Maia was a tiny middleweight. His lack of size mixed with his lack of a dominant wrestling base made for tough living among much larger men, particularly since he needed to get the fight to the ground in order to give himself the best chance at success.
The natural decision was to drop to welterweight, which is exactly what Maia did earlier this summer. The results were spectacular, as he dominated a tough Dong Hyun Kim – a fighter who had only lost once in 18 previous professional bouts heading into his fight with Maia. That fight made Maia an interesting topic of discussion when surveying the welterweight landscape.
Still, it was only one fight. And anything can happen during any individual fight.
That brings us to the present and Maia’s submission win over another tough welterweight, Rick Story. Maia looked every bit the contender that his camp hoped he would become after dropping to welterweight. No longer is he the smaller man in the cage. In fact, he has a large frame for the division. He no longer faces major strength and weight disadvantages. Thus, he can now rely on technique (and being a big fighter for the division) when trying to drag guys down to the ground, where he is at his very best.

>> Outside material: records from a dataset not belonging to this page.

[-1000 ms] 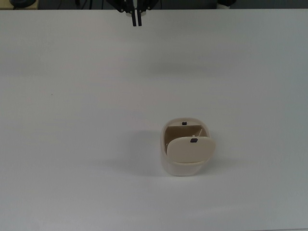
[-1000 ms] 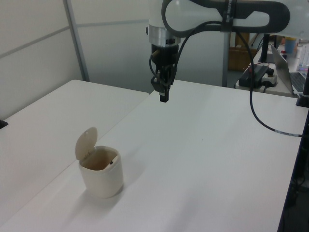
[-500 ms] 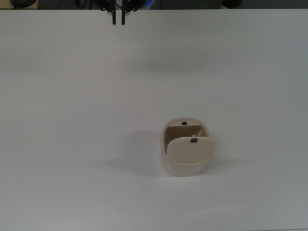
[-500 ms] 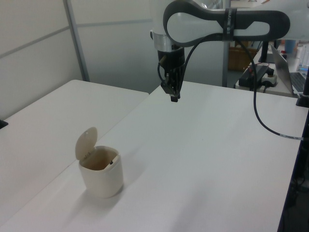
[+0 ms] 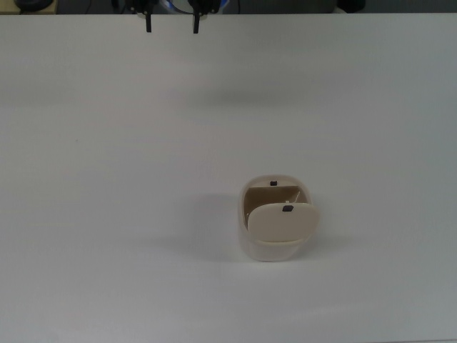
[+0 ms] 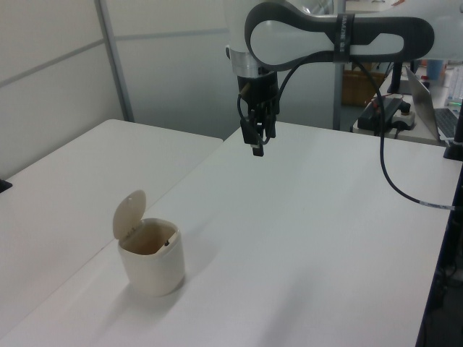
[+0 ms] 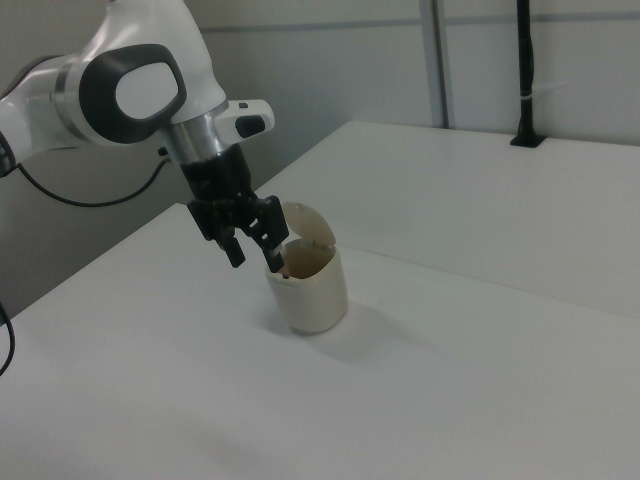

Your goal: Open the trash can

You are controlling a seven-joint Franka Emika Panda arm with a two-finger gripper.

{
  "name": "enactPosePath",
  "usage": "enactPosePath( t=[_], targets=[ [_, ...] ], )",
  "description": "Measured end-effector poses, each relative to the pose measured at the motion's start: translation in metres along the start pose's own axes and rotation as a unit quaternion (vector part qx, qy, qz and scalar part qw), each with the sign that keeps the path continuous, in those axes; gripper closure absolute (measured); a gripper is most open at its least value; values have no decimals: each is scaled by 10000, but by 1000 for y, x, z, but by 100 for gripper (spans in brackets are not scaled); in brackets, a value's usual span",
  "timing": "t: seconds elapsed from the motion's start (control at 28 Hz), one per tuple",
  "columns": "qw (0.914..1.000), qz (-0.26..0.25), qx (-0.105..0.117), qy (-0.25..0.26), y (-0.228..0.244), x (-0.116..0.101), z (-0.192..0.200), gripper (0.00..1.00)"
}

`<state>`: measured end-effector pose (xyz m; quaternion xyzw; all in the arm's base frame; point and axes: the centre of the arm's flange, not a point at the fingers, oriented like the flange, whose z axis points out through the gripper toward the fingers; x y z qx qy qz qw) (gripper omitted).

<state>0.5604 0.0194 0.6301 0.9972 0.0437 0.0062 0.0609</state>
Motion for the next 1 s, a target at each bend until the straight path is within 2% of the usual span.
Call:
enactPosePath(
  t=[0.25,1.0],
  targets=[
    [10000,100,1,-1,0,0,0,1],
    [9999,63,48,-97,-5,2,10,0]
  ],
)
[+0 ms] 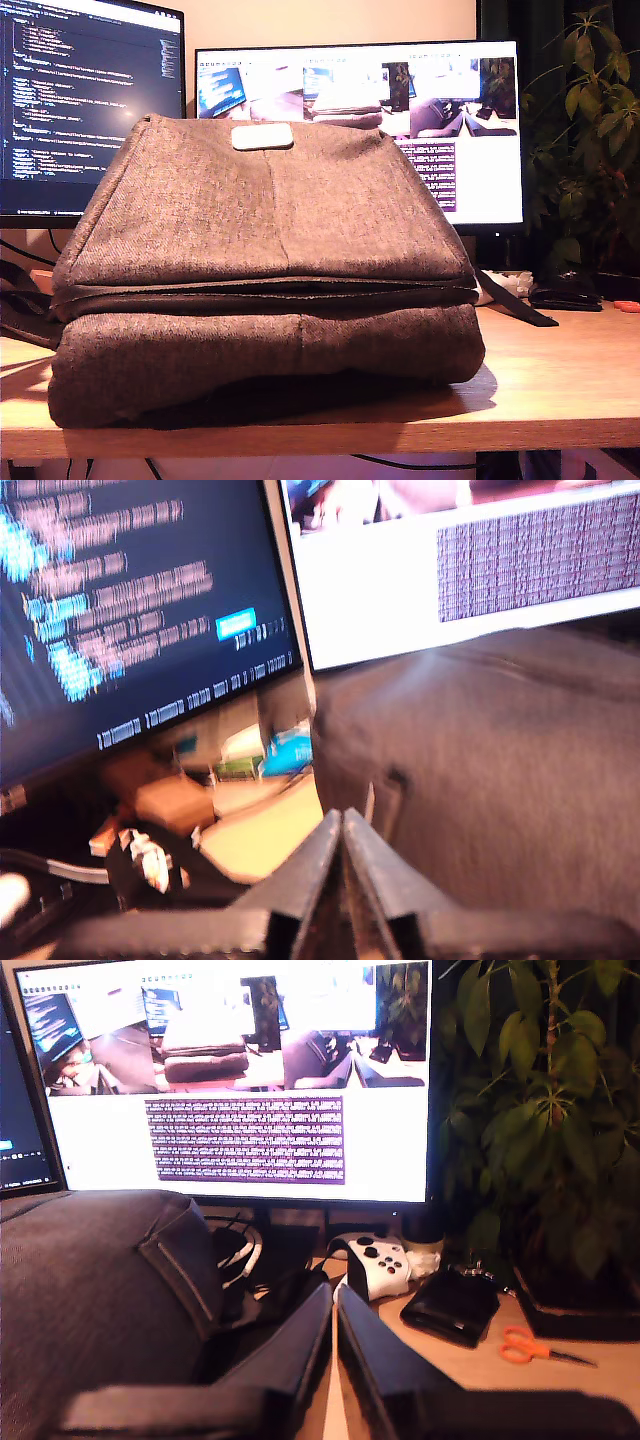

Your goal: Pack the pair of socks inside the grey Google backpack

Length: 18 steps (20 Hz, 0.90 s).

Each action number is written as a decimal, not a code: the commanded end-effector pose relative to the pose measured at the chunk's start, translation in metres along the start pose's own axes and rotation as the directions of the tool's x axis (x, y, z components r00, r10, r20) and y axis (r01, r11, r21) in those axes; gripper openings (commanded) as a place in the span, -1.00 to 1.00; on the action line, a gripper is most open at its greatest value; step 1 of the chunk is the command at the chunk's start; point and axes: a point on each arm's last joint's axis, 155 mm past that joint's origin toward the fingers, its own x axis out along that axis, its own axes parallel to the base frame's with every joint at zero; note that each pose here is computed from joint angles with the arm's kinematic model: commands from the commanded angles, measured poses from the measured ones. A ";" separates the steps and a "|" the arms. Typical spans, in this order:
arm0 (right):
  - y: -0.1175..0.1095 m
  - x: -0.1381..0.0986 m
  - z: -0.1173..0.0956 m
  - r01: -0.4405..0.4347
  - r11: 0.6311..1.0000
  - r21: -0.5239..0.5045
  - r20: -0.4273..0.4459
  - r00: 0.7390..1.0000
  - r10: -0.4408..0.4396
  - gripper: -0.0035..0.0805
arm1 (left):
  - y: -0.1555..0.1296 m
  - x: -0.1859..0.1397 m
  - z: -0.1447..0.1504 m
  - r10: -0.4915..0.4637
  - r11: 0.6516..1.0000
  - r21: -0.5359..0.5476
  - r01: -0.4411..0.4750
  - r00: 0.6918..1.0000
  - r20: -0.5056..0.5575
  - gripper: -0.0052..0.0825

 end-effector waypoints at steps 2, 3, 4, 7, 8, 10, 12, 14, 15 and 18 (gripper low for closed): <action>-0.005 0.002 -0.030 0.020 0.999 0.039 -0.048 0.999 -0.018 -0.94 | 0.000 -0.013 -0.006 0.004 1.000 -0.019 -0.004 0.999 0.040 -0.93; -0.005 0.001 -0.036 0.020 0.999 0.041 -0.058 0.998 -0.018 -0.94 | -0.001 -0.017 -0.008 0.005 1.000 -0.019 -0.005 0.999 0.046 -0.93; -0.004 0.000 -0.042 0.019 0.999 0.044 -0.065 0.998 -0.016 -0.94 | 0.000 -0.021 -0.011 0.010 1.000 -0.019 -0.009 0.999 0.053 -0.93; -0.005 -0.005 -0.047 0.032 0.997 0.069 -0.058 0.998 -0.028 -0.94 | 0.002 -0.034 -0.019 0.028 0.998 -0.053 -0.025 0.998 0.064 -0.93; -0.005 -0.006 -0.046 0.036 0.997 0.066 -0.052 0.998 -0.032 -0.94 | 0.002 -0.038 -0.020 0.029 0.998 -0.053 -0.026 0.998 0.061 -0.93; -0.004 -0.009 -0.045 0.031 0.997 0.066 -0.050 0.998 -0.028 -0.94 | 0.002 -0.045 -0.015 0.029 0.998 -0.061 -0.023 0.996 0.085 -0.93; -0.001 -0.011 -0.053 0.019 0.997 0.073 -0.078 0.997 -0.014 -0.94 | 0.001 -0.049 -0.015 0.024 0.998 -0.062 -0.019 0.996 0.089 -0.93; -0.001 -0.012 -0.063 0.024 0.996 0.083 -0.117 0.993 -0.014 -0.94 | 0.000 -0.052 -0.021 0.024 0.997 -0.068 -0.020 0.998 0.066 -0.93; -0.001 -0.013 -0.069 0.027 0.996 0.089 -0.143 0.990 -0.014 -0.94 | 0.000 -0.051 -0.026 0.023 0.997 -0.069 -0.020 0.999 0.049 -0.93; 0.000 -0.017 -0.093 0.039 0.993 0.112 -0.235 0.972 -0.012 -0.94 | 0.000 -0.051 -0.042 0.021 0.997 -0.070 -0.022 1.000 -0.017 -0.93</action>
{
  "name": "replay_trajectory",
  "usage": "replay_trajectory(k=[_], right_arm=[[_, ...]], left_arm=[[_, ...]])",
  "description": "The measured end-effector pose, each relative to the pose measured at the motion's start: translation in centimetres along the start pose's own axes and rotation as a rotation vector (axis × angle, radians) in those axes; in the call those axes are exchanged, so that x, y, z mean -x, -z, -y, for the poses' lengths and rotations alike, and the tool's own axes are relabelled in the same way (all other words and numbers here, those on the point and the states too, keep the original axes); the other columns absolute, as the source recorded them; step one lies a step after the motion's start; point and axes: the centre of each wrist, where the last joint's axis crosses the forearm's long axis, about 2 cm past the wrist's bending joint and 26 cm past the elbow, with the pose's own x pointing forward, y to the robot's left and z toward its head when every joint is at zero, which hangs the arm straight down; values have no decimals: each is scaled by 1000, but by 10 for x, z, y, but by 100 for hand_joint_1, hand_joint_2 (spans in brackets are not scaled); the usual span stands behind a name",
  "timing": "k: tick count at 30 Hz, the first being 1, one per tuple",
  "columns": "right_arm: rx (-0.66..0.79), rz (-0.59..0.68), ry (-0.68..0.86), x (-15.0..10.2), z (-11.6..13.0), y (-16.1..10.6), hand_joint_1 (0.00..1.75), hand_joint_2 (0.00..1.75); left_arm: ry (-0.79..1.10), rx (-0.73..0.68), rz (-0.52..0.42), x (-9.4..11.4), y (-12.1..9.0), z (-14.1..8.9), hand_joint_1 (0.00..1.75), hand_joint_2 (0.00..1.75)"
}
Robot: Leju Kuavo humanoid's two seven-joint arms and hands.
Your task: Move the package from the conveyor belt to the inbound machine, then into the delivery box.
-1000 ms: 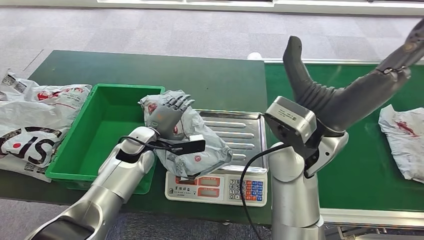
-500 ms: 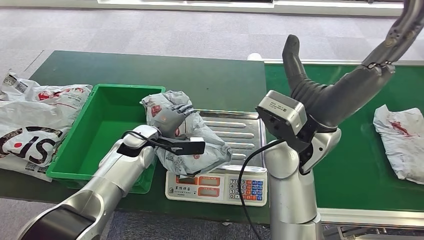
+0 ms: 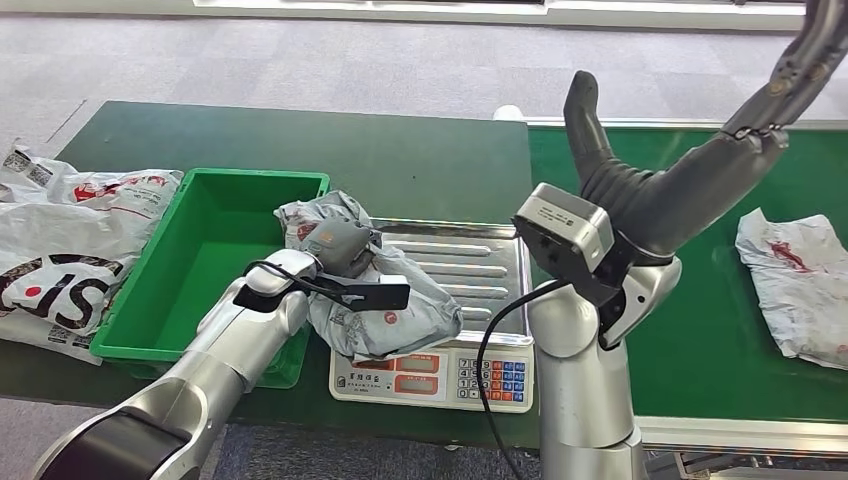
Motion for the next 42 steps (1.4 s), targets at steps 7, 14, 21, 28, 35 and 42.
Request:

Now, let’s not get ahead of ourselves just yet. Maia is 2-0 in the division. He stands well back of Fitch, Johny Hendricks, Josh Koscheck, Carlos Condit, Rory MacDonald, Nick Diaz and other top contenders for Georges St-Pierre’s 170-pound belt. But he is absolutely ready to begin mixing it up with those guys in an effort to see where he truly belongs in the contender hierarchy.